_WHAT IS BEING ASKED_
Using the data beneath this instruction, retype only the lines from the one that contains "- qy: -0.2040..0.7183" down to the one that contains "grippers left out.", both included, exactly as they appear.
○ ○ ○ ○ ○
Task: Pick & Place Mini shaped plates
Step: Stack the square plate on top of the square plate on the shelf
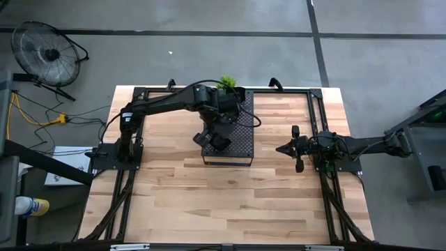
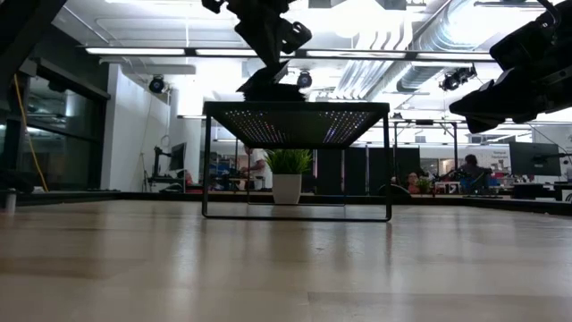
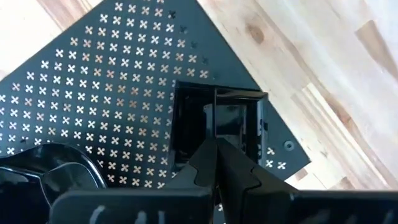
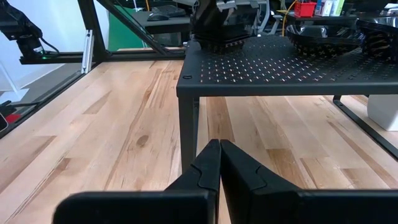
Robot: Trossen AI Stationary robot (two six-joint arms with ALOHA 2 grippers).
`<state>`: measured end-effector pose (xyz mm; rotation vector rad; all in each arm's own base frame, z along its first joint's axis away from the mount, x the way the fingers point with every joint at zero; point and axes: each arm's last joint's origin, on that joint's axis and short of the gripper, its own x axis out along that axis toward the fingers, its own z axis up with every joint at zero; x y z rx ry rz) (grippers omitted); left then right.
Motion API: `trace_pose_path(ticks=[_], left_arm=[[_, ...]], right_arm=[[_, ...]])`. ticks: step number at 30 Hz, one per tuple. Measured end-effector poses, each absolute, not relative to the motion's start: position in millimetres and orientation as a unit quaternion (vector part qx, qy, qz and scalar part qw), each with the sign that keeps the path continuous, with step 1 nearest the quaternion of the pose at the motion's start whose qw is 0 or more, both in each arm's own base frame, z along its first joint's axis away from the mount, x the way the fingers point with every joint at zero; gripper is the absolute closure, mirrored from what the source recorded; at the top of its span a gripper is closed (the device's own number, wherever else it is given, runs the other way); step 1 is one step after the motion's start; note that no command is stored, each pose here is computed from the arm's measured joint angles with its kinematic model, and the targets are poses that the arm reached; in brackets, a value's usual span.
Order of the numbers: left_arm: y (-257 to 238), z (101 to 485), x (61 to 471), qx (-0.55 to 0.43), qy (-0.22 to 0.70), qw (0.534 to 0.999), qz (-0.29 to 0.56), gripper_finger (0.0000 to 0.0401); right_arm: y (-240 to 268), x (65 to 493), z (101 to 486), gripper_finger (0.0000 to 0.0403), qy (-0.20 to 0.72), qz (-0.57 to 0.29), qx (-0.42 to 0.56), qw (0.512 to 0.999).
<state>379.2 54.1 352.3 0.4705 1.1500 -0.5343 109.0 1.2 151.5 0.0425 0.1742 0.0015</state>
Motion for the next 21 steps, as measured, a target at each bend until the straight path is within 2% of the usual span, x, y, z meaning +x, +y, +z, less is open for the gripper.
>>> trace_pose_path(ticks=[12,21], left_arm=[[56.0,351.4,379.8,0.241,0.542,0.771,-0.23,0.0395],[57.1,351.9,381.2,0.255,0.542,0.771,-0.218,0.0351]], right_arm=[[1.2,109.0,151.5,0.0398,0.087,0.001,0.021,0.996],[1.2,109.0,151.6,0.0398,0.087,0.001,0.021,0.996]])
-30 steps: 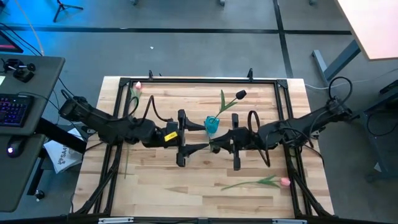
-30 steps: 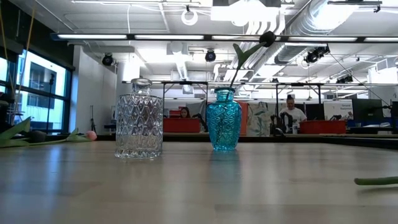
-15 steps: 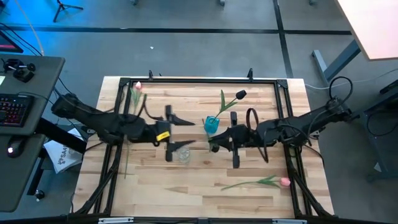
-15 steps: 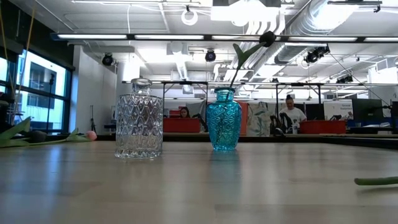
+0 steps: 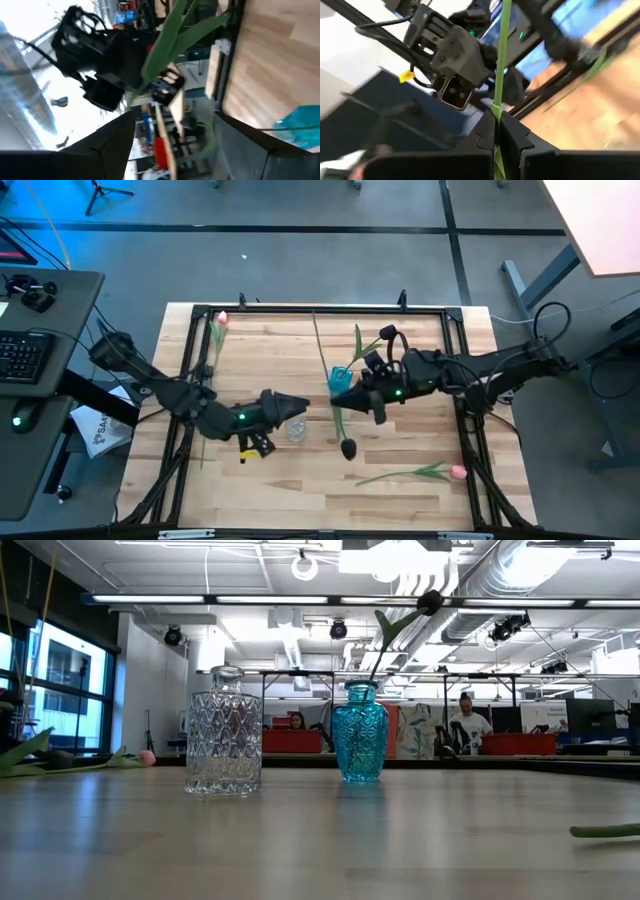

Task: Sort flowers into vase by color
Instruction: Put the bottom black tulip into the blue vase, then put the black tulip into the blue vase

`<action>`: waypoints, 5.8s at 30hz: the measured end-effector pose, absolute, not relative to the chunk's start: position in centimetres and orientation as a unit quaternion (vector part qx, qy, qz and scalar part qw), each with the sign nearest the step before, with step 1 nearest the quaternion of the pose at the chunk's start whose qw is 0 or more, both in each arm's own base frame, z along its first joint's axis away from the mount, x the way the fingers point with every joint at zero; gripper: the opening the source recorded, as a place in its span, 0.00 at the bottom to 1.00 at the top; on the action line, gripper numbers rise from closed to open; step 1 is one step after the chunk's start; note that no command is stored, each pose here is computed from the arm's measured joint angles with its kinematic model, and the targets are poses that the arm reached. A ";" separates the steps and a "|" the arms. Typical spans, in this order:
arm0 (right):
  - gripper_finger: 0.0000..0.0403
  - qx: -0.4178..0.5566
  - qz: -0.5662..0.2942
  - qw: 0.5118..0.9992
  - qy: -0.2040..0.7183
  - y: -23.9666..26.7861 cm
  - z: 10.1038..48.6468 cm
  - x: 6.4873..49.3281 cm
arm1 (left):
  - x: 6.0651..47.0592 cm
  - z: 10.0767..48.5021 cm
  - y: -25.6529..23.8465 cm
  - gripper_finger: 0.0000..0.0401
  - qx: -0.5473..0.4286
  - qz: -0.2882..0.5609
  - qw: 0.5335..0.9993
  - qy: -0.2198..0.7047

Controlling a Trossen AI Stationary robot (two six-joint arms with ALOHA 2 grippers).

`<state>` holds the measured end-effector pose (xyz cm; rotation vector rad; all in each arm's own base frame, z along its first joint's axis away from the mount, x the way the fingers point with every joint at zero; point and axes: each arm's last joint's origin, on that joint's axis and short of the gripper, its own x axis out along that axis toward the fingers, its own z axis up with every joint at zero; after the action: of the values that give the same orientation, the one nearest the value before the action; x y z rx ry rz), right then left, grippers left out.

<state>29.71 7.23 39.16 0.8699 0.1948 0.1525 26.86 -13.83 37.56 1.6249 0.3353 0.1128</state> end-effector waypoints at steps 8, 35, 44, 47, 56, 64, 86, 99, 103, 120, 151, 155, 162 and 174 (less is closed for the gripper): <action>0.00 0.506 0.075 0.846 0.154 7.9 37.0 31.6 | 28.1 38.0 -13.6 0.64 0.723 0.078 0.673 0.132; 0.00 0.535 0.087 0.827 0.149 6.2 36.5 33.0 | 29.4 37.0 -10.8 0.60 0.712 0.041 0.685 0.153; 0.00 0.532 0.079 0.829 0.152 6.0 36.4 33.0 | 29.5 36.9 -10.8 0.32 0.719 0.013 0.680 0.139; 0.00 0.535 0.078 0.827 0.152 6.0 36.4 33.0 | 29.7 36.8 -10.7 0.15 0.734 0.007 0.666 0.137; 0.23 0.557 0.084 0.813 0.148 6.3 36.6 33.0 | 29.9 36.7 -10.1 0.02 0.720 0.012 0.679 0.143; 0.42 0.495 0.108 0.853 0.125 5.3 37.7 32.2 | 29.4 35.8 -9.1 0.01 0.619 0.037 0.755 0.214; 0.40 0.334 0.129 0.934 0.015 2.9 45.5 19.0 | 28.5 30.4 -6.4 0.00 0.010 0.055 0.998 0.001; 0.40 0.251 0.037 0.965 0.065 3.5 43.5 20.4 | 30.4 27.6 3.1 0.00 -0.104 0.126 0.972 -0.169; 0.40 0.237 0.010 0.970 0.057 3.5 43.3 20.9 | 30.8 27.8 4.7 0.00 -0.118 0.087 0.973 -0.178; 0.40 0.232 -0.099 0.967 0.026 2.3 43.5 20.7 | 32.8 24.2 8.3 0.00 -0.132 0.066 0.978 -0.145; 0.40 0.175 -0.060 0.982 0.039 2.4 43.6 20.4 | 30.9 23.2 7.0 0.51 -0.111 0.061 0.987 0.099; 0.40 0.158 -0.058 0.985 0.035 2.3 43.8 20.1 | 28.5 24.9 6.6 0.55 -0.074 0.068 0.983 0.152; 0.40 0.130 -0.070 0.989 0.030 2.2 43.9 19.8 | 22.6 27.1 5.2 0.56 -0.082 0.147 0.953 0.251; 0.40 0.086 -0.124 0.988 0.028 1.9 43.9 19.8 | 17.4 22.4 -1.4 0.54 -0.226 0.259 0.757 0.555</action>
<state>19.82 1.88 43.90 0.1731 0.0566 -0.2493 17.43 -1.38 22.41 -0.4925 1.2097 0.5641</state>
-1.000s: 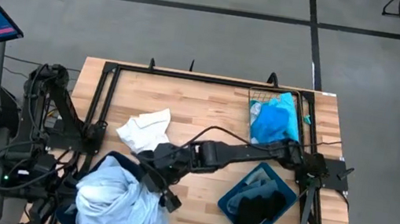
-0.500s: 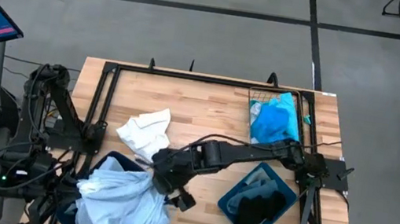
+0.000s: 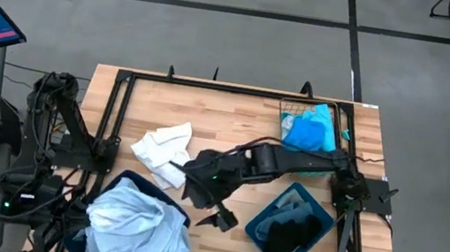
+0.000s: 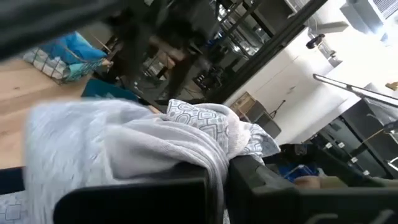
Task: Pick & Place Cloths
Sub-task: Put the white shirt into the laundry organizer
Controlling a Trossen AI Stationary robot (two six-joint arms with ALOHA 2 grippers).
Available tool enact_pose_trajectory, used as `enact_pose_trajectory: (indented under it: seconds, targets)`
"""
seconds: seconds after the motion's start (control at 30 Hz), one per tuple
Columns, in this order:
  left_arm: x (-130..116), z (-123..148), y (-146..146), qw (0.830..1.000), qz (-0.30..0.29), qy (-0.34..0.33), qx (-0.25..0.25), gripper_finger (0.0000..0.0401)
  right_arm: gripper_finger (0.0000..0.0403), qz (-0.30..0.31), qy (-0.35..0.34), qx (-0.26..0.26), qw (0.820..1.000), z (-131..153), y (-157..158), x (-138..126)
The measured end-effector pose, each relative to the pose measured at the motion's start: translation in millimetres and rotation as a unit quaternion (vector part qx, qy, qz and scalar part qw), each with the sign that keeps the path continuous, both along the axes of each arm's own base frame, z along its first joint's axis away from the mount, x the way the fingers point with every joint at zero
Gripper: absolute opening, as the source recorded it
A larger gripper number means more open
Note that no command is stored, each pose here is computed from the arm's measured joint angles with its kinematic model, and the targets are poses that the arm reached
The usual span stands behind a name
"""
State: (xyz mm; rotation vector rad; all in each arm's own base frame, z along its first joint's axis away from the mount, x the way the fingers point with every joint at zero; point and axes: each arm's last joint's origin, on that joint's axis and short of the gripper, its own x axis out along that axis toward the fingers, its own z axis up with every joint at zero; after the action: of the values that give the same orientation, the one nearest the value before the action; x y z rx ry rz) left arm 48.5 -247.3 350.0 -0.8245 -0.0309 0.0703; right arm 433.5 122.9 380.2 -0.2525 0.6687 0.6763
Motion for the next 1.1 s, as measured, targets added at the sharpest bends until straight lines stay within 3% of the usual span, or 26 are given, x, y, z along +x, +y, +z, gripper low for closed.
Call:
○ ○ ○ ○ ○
_EXERCISE ANSWER_
  - qy: -0.2040..0.7183
  - y: -23.9666..26.7861 cm
  - z: 10.1038..48.6468 cm
  - x: 6.4873..49.3281 cm
arm1 (left):
  - x: 6.0651..47.0592 cm
  - z: 10.0767..48.5021 cm
  - y: -25.6529..23.8465 cm
  - gripper_finger: 0.0000..0.0401
  - qx: -0.5473..0.4286
  - qz: -0.2882..0.5609
  - qw: 0.5335..0.9993
  - qy: -0.2198..0.7047

Controlling a Trossen AI Stationary robot (two six-joint arms with ALOHA 2 grippers).

`<state>` holds the measured end-effector pose (xyz cm; rotation vector rad; all in each arm's own base frame, z along its first joint's axis away from the mount, x the way the fingers point with every joint at zero; point and axes: each arm's last joint's origin, on that joint's axis and short of the gripper, its own x axis out along that axis toward the fingers, its own z axis up with every joint at zero; after the action: of the values that give the same orientation, the one nearest the value before the action; x y z rx ry rz), right then left, grippers left out.

The response to the exercise is complete.